- The central component of Kafka architecture is the broker.
- Brokers are the servers that make up a Kafka cluster (one or more brokers).
- Producers and consumers communicate with brokers in order to publish and consume messages.
- Kafka depends on an underlying technology called Zookeeper.
- Zookeeper is a generalized cluster management tool.
- It manages the cluster and provides a consistent, distributed place to store cluster configuration.
- Zookeeper coordinates communication throughout the cluster, adds and removes brokers, and monitors the status of nodes in the cluster.
- It is often installed alongside Kafka, but can be maintained on a completely separate set of servers.
- Kafka uses simple TCP protocol to handle messaging communication.
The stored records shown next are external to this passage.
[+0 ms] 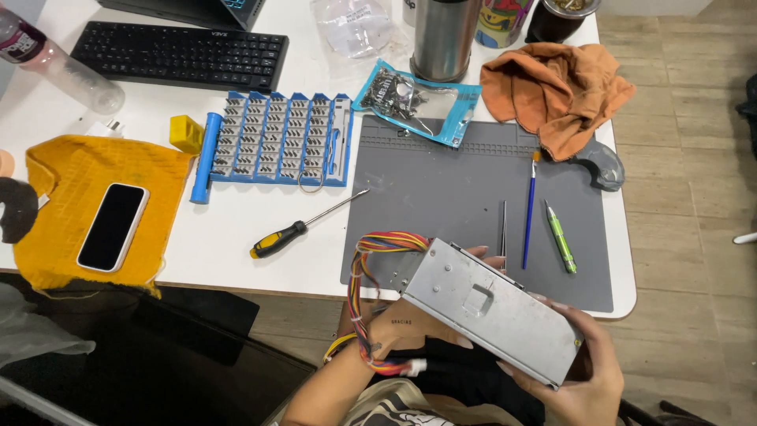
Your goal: The person uses a screwdriver to remove screws from a computer power supply unit on a table. They then flip the unit over and continue removing screws from the other side before setting the tool down.
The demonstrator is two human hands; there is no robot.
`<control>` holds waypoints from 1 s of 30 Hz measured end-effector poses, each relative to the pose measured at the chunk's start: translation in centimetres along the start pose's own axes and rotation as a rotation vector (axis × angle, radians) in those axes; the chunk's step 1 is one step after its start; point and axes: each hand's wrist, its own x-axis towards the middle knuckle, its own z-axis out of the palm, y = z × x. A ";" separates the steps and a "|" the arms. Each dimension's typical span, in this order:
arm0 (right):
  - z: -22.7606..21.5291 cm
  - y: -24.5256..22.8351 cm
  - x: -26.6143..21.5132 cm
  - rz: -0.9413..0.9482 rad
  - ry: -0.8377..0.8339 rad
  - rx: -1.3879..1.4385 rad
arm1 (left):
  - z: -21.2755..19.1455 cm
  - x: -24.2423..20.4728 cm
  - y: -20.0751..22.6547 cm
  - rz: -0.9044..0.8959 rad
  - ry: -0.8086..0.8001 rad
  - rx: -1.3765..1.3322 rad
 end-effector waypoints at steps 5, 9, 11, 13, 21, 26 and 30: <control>0.7 2.6 0.8 -0.032 -0.033 0.068 | -2.3 1.1 -4.3 0.106 -0.019 -0.194; 1.1 4.0 1.9 -0.169 -0.112 0.088 | -6.2 3.1 -7.6 0.354 0.016 -0.097; 1.0 4.4 2.1 -0.120 -0.130 0.106 | -7.3 3.3 -7.3 0.296 -0.028 -0.069; 1.0 4.5 2.3 -0.023 -0.179 0.106 | -6.3 2.8 -6.0 0.344 0.089 0.206; 2.0 2.9 3.8 -0.037 -0.246 0.101 | -0.3 -0.7 2.4 0.420 0.391 0.723; 1.4 2.9 3.7 -0.010 -0.278 0.151 | 0.6 -1.4 4.8 0.645 0.552 1.112; 1.0 2.2 3.5 0.043 -0.246 0.266 | 0.5 -1.8 5.9 0.800 0.626 1.392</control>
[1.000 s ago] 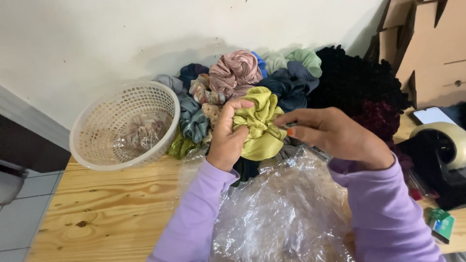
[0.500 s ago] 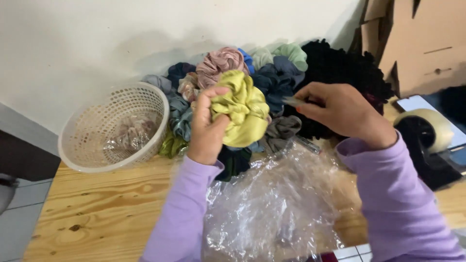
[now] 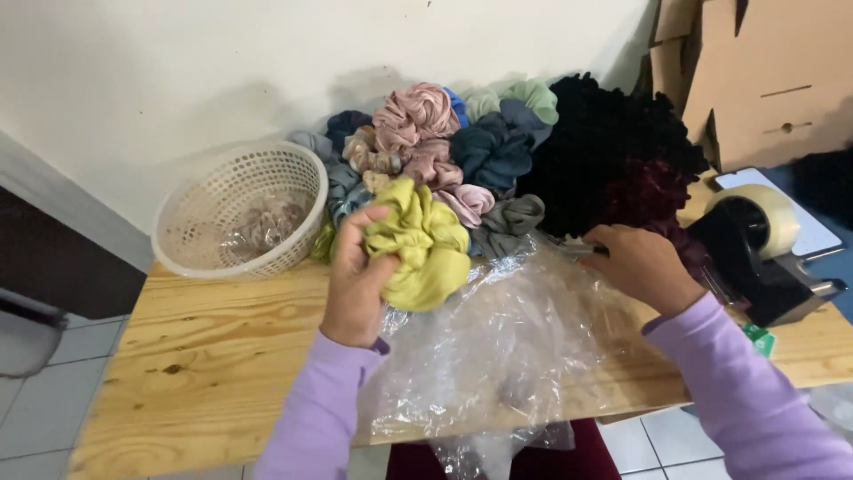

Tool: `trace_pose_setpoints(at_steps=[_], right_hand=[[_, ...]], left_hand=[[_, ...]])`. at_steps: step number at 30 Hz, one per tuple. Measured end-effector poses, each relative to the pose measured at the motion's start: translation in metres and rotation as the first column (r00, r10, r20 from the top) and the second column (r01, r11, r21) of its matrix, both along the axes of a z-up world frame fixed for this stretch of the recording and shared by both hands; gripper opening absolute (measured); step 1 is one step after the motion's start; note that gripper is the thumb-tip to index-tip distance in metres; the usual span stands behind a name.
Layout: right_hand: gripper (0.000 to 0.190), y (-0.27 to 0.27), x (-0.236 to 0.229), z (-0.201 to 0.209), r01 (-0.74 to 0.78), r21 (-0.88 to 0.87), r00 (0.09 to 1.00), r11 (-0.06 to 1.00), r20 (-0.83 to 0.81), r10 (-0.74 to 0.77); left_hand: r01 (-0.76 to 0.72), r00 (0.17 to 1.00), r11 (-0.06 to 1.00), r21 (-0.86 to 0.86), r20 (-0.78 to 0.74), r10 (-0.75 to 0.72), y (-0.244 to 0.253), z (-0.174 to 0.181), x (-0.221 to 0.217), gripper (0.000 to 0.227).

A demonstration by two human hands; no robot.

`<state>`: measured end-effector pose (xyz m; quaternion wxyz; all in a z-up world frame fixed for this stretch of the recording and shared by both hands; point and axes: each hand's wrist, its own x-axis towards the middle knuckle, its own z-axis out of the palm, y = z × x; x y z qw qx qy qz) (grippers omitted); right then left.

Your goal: The person uses a specialized hook tool to pull loose threads from fabric scrunchies and then places the scrunchies into a clear plastic bag.

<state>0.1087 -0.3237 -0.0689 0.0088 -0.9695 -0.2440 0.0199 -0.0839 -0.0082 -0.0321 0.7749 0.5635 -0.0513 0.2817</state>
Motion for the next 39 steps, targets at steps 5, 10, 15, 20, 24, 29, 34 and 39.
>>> trace_pose_setpoints(at_steps=[5,10,15,20,24,29,34,39], right_hand=[[0.067,0.006,-0.043,0.042,-0.134,0.375,0.99,0.917,0.017,0.138],[0.113,0.043,-0.108,0.083,0.093,0.954,0.683,0.286,-0.27,0.679],[0.038,0.041,-0.12,0.101,0.216,0.938,0.904,0.27,-0.297,0.308],[0.025,-0.002,-0.121,0.118,0.431,0.862,0.878,0.268,-0.469,0.096],[0.035,-0.016,-0.124,0.118,0.442,0.856,0.87,0.269,-0.482,0.105],[0.021,-0.024,-0.121,0.131,0.392,0.878,0.918,0.275,-0.393,-0.055],[0.023,-0.035,-0.087,0.127,0.279,0.93,0.959,0.242,-0.284,-0.012],[0.068,-0.009,-0.033,0.12,0.231,0.969,0.844,0.089,-0.245,0.477]], left_hand=[[0.11,0.994,0.989,-0.102,0.023,-0.108,-0.036,-0.009,-0.006,0.056],[0.238,0.969,0.97,-0.046,0.075,-0.234,-0.087,-0.006,0.011,0.061],[0.283,0.951,0.943,0.172,0.076,-0.299,-0.1,0.014,0.001,0.074],[-0.05,0.984,0.363,0.93,0.108,-0.14,-0.086,-0.009,-0.008,0.086],[-0.097,0.995,0.038,0.995,0.097,0.011,-0.097,-0.023,0.006,0.018],[-0.272,0.962,0.398,0.876,0.26,0.087,-0.077,-0.014,0.05,0.004],[-0.202,0.97,0.764,0.612,0.232,0.071,-0.039,0.013,0.066,0.009],[-0.09,0.974,0.972,0.218,-0.186,0.132,0.005,0.02,0.075,0.03]])
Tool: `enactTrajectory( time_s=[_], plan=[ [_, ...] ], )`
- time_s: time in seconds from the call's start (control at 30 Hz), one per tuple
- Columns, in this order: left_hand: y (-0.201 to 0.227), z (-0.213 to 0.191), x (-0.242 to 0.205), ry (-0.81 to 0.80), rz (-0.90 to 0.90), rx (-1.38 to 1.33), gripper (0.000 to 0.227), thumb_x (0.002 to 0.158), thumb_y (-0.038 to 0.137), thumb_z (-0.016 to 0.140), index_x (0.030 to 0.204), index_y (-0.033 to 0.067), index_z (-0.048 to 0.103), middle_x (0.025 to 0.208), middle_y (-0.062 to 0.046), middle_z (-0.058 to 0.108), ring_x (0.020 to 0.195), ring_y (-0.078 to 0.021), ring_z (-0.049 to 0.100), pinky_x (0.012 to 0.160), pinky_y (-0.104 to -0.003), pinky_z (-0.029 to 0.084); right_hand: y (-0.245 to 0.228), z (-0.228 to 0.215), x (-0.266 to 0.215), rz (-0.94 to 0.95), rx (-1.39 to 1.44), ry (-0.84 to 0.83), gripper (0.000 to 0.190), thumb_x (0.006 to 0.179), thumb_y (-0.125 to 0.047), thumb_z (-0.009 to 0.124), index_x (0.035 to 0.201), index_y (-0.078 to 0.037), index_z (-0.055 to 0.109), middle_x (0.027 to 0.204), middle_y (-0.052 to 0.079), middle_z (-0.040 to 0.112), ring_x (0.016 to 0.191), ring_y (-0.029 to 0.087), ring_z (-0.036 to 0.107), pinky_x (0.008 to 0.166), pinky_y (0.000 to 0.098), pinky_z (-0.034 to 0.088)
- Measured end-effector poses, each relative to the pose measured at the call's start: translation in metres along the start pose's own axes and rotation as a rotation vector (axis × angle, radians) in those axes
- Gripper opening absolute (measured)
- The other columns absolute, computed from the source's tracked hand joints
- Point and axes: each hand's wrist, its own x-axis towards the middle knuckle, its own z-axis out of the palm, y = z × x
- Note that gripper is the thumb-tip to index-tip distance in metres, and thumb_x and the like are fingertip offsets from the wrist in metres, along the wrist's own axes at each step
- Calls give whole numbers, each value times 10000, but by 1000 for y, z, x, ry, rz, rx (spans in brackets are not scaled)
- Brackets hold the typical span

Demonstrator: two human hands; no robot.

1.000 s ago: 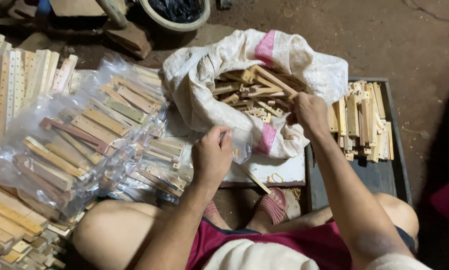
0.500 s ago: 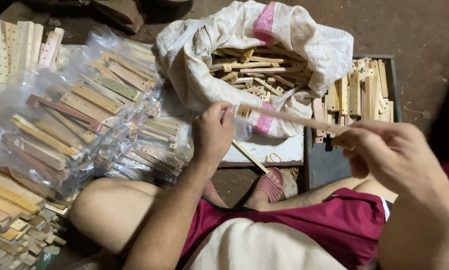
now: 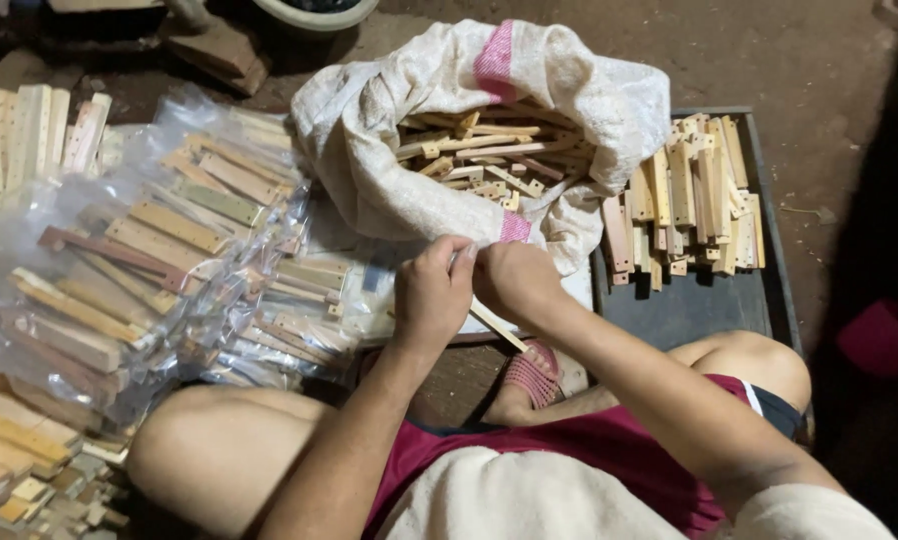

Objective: The person places wooden slats into plastic bags by hand, picks up wooden slats from a large white sack, and sets the filled bags onto a pile.

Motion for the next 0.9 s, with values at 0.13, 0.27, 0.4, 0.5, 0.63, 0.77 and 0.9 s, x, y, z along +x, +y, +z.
enactTrajectory(
  time_s=[0.13, 0.27, 0.4, 0.5, 0.63, 0.77, 0.9],
  plan=[
    [-3, 0, -1, 9, 11, 43, 154, 933, 217, 667, 1019, 144, 772, 793, -170, 761, 825, -401, 745, 703, -526, 587, 16, 7, 11, 18, 71, -97, 268, 875, -277, 594, 823, -122, 807, 616, 150, 690, 679, 381, 747, 623, 456, 597],
    [-3, -12, 1, 39, -49, 35, 150, 908, 174, 673, 1018, 154, 772, 699, -167, 735, 777, -416, 732, 675, -519, 576, 32, -15, 21, 199, 501, -57, 326, 943, -435, 638, 940, -152, 800, 654, 150, 731, 795, 416, 741, 761, 512, 569],
    [10, -21, 5, 20, -79, 18, 163, 892, 152, 673, 1018, 143, 776, 667, -190, 721, 779, -433, 727, 663, -522, 574, 128, 44, 85, 302, 409, 162, 283, 946, -428, 679, 1070, -199, 790, 817, 132, 766, 935, 400, 733, 814, 530, 561],
    [6, -21, 6, -2, -89, 7, 183, 887, 145, 673, 1035, 136, 780, 687, -219, 721, 776, -461, 716, 659, -559, 559, 196, 90, 134, 316, 268, 172, 340, 954, -331, 657, 1241, -170, 746, 993, 168, 775, 1011, 424, 725, 881, 545, 564],
    [3, -21, 14, 21, -82, -26, 158, 877, 147, 687, 1001, 167, 783, 598, -167, 691, 686, -422, 720, 601, -500, 555, 221, 96, 172, 187, 74, 127, 440, 954, -300, 678, 1370, -160, 643, 1134, 174, 719, 1048, 442, 695, 897, 549, 582],
    [-2, -24, 22, 0, -142, -37, 141, 900, 180, 694, 995, 195, 797, 454, -102, 601, 500, -285, 669, 511, -389, 524, 243, 114, 196, 183, -162, 45, 458, 939, -265, 649, 1390, -192, 621, 1095, 145, 701, 1023, 413, 704, 881, 501, 601],
    [-1, -29, 29, -22, -159, -59, 133, 912, 155, 688, 985, 131, 796, 402, -66, 549, 405, -216, 563, 453, -351, 454, 208, 76, 190, 95, -311, 17, 305, 904, -243, 667, 1185, -188, 773, 1164, 91, 719, 1117, 381, 669, 870, 456, 614]
  ],
)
- In a Kafka cluster, one broker is dynamically designated as the Controller.
- The controller coordinates the process of assigning partitions and data replicas to nodes in the cluster.
- Every cluster has exactly ONE controller.
- If the controller goes down, another node will automatically become the controller.
Publisher/Subscriber Messaging in Kafka
- Topics are at the core of everything you can do in Kafka.
- A topic is a data feed to which data records are published and from which they can be consumed.
- Publishers send data to a topic, and subscribers read data from the topic.
- This is known as publisher/subscriber messaging, or simply pub/sub for short.
The Topic Log
- Kafka topics each maintain a log.
- The log is an ordered, immutable list of data records.
- The log for a Kafka topic is usually divided into multiple partitions. This is what allows Kafka to process data efficiently and in a scalable fashion.
- Each record in a partition has a sequential, unique ID called an offset
- A Producer is the publisher in the pub/sub model.
- The producer is simply an application that communicates with the cluster, and can be in a separate process or on a different server.
- Producers write data records to the Kafka topic.
- For each new record, the Producer determines which partition to write to, often in a simple round-robin fashion.
- You can customize this to use a more sophisticated algorithm for determining which topic to write a new record to.
- A Consumer is the subscriber in the pub/sub model.
- Like producers, consumers are external applications that can be in a separate process or on a different server from Kafka itself.
- Consumers read data from Kafka topics.
- Each consumer controls the offset it is currently reading for each partition, and consumers normally read records in order based on the offset.
- You can have any number of consumers for a topic, and they can all process the same records.
- Records are not deleted when they are consumed. They are only deleted based upon a configurable retention period.
By default, all consumers will process all records, but what if you want to scale your record processing so that multiple instances can process the data without two instances processing the same record? You can place consumers into Consumer Groups.
- Each record will be consumed by exactly one consumer per consumer group.
- With consumer groups, Kafka dynamically assigns each partition to exactly one consumer in the groups.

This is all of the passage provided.